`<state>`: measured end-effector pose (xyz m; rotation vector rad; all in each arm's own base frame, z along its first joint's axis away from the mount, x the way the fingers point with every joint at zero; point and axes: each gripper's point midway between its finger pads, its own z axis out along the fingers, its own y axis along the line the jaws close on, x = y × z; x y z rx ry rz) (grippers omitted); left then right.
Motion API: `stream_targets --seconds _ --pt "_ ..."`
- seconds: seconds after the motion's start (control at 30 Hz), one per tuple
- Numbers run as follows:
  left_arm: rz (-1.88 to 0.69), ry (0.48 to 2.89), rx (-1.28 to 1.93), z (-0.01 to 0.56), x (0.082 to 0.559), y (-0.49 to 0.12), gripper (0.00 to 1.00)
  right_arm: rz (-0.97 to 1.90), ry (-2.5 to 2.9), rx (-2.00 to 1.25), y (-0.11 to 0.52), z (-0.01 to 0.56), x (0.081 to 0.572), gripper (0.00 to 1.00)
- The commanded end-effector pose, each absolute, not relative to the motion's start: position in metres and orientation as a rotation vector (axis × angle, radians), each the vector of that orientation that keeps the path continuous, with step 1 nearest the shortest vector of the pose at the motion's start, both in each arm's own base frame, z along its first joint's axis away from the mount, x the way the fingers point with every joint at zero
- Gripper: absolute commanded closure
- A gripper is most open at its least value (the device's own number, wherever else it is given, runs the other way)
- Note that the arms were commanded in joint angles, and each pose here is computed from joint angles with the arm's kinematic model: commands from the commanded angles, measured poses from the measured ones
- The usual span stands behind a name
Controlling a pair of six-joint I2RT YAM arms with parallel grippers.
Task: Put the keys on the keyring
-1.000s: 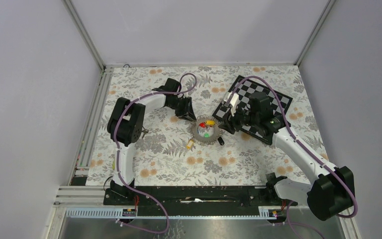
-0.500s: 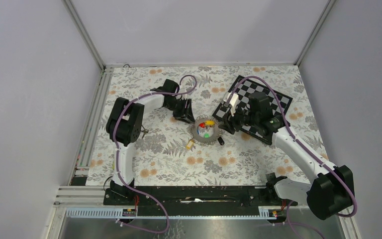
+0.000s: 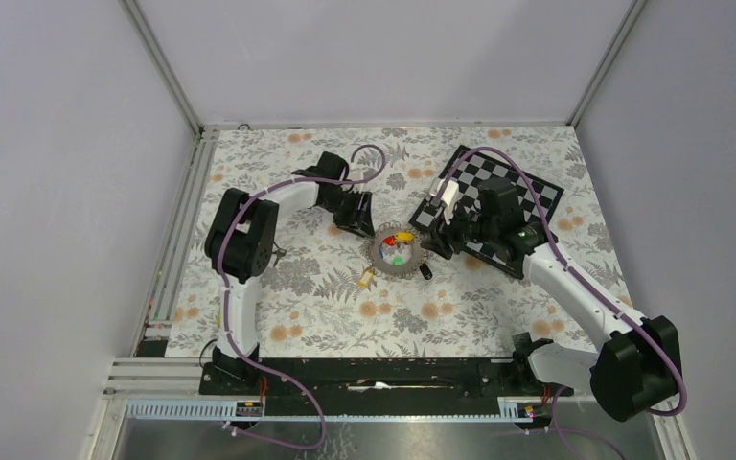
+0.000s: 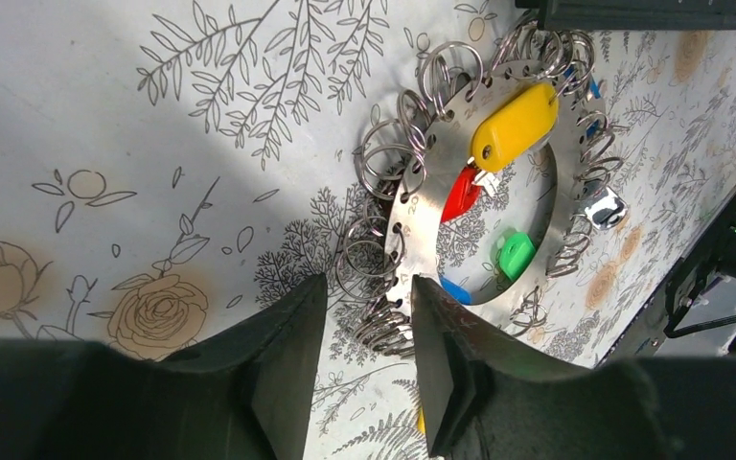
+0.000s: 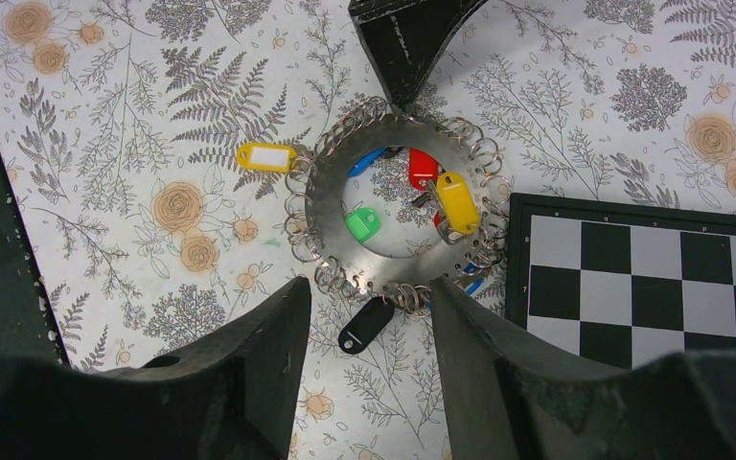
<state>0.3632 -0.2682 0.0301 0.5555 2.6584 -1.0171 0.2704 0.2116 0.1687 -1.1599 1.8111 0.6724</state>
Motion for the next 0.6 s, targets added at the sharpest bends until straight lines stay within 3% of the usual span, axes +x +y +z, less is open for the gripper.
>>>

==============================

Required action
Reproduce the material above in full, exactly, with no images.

Result below
`<state>`: measured end-effector pose (xyz m; rotation vector rad; all in each arm's own base frame, z along its first joint's axis away from the mount, x the way the fingers point with every joint at zero; point and axes: each gripper's point midway between its finger pads, its own z axis out along the fingers, its own y axis along the line the jaws close on, x = y × z; x y z rx ry rz) (grippers omitted); left then right.
Motion API: `stream_targets --seconds _ --pt "_ ..."`
- seconds: seconds after the motion's start (control at 30 Hz), one per tuple
- Numbers run as follows:
  left_arm: rz (-1.88 to 0.69), ry (0.48 to 2.89), rx (-1.28 to 1.93), z (-0.01 to 0.56), x (0.082 to 0.559), y (-0.49 to 0.12), gripper (0.00 to 1.00)
  right_arm: rz (-0.97 to 1.90), ry (-2.5 to 2.9), rx (-2.00 to 1.25), y (-0.11 to 0.52), z (-0.01 to 0.56), x (0.081 to 0.572), gripper (0.00 to 1.00)
- The commanded end-effector pose, each absolute, not relative to the motion's start: position in metres and orientation as a rotation vector (axis × angle, radians), each the vector of that orientation that keeps the path continuous, with step 1 nearest the shortest vector of the pose at the motion's start, both in each arm's own base frame, z along its first joint's axis away from the mount, x the way the fingers point with every joint at zero
- Gripper: absolute commanded closure
- A gripper is most open at its least value (the device's own number, wherever else it is given, runs the other way)
- Note that the arms were commanded in joint angles, and each pose here is computed from joint angles with the arm's kinematic model: commands from the commanded angles, measured poses from the measured ones
- The usual span stands behind a name
Controlling a pair of six-joint I2RT YAM arms with parallel grippers.
Task: Put the keys on the keyring
-1.000s: 
-0.500s: 
+0.000s: 
+0.000s: 
+0.000s: 
<state>0.3632 -0.2682 0.0301 0.5555 2.6584 -1.0171 0.2704 0.2116 0.1687 -1.1599 1.8111 0.6724</state>
Motion for the next 0.6 s, targets added at the sharpest bends until straight lines stay within 3% of the usual span, axes +x +y +z, less is open for the gripper.
>>>

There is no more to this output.